EXERCISE INSTRUCTIONS.
Of the material below, only the lines from the line containing "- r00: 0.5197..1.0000" down to the line containing "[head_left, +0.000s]" belong in the answer, written out exactly.
-------- MATERIAL SUPPLIED --------
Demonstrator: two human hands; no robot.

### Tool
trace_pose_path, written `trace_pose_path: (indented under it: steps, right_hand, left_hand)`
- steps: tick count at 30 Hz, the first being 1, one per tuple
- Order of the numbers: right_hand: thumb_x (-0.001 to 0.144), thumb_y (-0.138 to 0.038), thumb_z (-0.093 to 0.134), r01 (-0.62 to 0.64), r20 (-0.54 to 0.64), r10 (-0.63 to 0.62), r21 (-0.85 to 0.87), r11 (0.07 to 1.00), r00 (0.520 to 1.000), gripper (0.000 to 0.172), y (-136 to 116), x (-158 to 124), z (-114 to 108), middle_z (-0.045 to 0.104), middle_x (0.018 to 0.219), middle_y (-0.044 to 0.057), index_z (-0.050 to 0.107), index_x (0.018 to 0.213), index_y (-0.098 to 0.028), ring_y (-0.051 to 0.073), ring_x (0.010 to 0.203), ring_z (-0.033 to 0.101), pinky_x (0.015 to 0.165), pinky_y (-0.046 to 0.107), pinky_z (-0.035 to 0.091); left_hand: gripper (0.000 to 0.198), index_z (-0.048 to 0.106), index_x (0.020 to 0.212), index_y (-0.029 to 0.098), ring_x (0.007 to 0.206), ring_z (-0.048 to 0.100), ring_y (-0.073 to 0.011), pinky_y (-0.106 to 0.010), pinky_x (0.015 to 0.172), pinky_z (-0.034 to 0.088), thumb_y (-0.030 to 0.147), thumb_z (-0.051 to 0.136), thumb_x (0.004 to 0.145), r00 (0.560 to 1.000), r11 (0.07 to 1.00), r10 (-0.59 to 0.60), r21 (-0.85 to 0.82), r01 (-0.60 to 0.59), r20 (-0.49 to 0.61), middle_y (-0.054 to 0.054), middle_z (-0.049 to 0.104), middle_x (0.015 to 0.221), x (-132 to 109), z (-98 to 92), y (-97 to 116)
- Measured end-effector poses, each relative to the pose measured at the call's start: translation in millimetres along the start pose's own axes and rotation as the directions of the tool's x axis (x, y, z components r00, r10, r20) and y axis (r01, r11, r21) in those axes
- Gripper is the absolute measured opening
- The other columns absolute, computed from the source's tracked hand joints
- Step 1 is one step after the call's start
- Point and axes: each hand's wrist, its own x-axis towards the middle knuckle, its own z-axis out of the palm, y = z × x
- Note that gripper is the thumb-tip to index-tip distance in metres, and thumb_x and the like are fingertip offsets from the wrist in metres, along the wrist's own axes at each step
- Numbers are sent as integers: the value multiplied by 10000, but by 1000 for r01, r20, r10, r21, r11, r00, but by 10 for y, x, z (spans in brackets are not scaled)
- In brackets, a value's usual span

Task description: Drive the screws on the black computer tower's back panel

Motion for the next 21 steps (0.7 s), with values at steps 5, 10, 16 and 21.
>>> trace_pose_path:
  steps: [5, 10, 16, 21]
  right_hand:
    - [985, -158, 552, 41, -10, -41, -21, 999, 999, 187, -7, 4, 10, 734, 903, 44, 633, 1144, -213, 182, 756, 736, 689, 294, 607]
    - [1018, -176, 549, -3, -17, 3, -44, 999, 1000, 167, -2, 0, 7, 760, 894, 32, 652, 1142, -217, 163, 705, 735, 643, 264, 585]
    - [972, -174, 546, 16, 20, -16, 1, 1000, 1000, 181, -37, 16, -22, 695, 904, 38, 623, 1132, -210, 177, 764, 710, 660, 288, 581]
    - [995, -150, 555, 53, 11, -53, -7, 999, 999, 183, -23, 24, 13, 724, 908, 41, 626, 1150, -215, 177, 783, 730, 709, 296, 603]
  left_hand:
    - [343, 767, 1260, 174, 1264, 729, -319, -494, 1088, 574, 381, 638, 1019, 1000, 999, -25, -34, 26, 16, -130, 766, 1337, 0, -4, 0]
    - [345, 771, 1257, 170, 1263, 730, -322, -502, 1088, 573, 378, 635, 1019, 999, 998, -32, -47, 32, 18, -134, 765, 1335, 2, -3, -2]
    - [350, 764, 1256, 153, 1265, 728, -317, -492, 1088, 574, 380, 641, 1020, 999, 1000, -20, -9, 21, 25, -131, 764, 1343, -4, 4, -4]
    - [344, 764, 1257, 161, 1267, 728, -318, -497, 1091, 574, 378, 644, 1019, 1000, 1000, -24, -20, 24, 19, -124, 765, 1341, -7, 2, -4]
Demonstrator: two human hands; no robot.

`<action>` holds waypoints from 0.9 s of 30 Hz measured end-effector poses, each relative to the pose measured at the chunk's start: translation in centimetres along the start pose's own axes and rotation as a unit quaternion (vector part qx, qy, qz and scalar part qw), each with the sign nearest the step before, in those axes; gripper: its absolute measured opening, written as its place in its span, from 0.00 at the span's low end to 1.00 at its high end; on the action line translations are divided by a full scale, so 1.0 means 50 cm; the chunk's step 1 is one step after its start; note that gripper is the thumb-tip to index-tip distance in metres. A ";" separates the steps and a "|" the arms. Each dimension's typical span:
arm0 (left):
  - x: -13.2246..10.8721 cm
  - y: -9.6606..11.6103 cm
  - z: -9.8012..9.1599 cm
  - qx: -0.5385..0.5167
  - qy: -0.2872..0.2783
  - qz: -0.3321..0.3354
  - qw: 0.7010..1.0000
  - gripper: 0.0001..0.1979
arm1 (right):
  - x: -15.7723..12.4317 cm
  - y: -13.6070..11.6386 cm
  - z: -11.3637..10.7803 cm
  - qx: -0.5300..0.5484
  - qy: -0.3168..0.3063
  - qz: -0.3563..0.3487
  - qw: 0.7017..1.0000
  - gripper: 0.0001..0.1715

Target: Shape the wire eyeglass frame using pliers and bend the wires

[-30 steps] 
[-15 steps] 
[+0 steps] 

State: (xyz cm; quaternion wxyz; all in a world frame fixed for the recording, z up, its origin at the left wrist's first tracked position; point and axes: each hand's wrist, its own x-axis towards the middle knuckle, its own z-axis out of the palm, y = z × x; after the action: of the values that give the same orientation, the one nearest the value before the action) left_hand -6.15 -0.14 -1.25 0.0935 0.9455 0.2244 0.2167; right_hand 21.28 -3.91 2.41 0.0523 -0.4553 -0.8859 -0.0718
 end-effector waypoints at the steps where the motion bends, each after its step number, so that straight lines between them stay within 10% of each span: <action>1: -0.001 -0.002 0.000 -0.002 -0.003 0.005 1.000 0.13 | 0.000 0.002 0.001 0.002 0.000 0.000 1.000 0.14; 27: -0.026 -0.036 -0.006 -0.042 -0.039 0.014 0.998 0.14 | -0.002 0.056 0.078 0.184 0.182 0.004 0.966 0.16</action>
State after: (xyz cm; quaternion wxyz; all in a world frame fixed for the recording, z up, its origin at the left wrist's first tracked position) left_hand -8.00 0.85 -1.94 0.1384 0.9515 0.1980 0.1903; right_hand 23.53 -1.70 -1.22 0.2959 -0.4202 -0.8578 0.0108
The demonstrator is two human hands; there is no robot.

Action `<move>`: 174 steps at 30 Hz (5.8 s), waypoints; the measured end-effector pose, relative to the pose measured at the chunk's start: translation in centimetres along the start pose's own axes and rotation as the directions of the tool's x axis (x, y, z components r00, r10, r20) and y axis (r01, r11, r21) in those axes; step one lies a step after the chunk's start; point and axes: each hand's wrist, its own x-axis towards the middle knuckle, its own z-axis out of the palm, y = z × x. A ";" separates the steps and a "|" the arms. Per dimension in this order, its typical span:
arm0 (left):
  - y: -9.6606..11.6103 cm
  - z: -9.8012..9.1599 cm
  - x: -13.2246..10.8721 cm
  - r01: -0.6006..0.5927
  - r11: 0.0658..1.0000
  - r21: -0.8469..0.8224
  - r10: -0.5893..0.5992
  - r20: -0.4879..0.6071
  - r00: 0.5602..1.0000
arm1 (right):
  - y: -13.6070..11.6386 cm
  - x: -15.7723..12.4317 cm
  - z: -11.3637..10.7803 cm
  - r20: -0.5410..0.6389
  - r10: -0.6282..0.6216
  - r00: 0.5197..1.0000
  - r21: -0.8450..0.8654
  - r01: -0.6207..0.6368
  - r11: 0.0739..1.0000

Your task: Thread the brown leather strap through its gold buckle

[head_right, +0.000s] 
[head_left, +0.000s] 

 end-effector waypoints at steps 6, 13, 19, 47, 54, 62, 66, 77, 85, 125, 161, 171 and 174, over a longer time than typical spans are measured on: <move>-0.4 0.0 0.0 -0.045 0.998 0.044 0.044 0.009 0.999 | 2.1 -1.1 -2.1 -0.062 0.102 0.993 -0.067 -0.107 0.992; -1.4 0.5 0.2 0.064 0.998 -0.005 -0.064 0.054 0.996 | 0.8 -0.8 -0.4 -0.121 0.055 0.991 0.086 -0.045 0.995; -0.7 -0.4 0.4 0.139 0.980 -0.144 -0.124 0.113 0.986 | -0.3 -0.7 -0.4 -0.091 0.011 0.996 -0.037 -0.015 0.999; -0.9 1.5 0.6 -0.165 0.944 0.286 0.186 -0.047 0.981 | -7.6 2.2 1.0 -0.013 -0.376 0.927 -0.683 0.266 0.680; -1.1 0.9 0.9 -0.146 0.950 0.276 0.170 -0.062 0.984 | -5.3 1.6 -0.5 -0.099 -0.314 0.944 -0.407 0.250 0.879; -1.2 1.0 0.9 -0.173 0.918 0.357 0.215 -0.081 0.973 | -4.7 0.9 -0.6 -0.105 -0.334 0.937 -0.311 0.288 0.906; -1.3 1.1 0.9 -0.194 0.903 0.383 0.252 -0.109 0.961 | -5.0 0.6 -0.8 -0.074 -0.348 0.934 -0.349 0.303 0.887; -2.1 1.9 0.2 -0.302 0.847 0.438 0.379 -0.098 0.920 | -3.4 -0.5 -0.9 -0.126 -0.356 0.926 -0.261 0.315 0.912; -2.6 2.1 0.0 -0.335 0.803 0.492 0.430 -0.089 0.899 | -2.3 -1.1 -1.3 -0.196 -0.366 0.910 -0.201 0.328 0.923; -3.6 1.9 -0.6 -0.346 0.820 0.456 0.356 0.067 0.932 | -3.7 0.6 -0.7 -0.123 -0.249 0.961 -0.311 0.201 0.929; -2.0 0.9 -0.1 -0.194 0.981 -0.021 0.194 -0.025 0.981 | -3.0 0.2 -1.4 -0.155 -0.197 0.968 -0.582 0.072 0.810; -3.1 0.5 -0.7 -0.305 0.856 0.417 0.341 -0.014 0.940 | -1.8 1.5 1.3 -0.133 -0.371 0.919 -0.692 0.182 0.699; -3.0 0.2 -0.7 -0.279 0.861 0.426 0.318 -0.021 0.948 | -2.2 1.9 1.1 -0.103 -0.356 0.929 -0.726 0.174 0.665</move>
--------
ANSWER FOR THIS EXERCISE.
  - r00: 0.5197..1.0000
  - r21: -0.8450..0.8654
  - r01: -0.6207..0.6368
  - r11: 0.0739..1.0000

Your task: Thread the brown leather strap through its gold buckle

[head_right, +0.000s] 
[head_left, +0.000s] 

Nothing else remains in this exercise.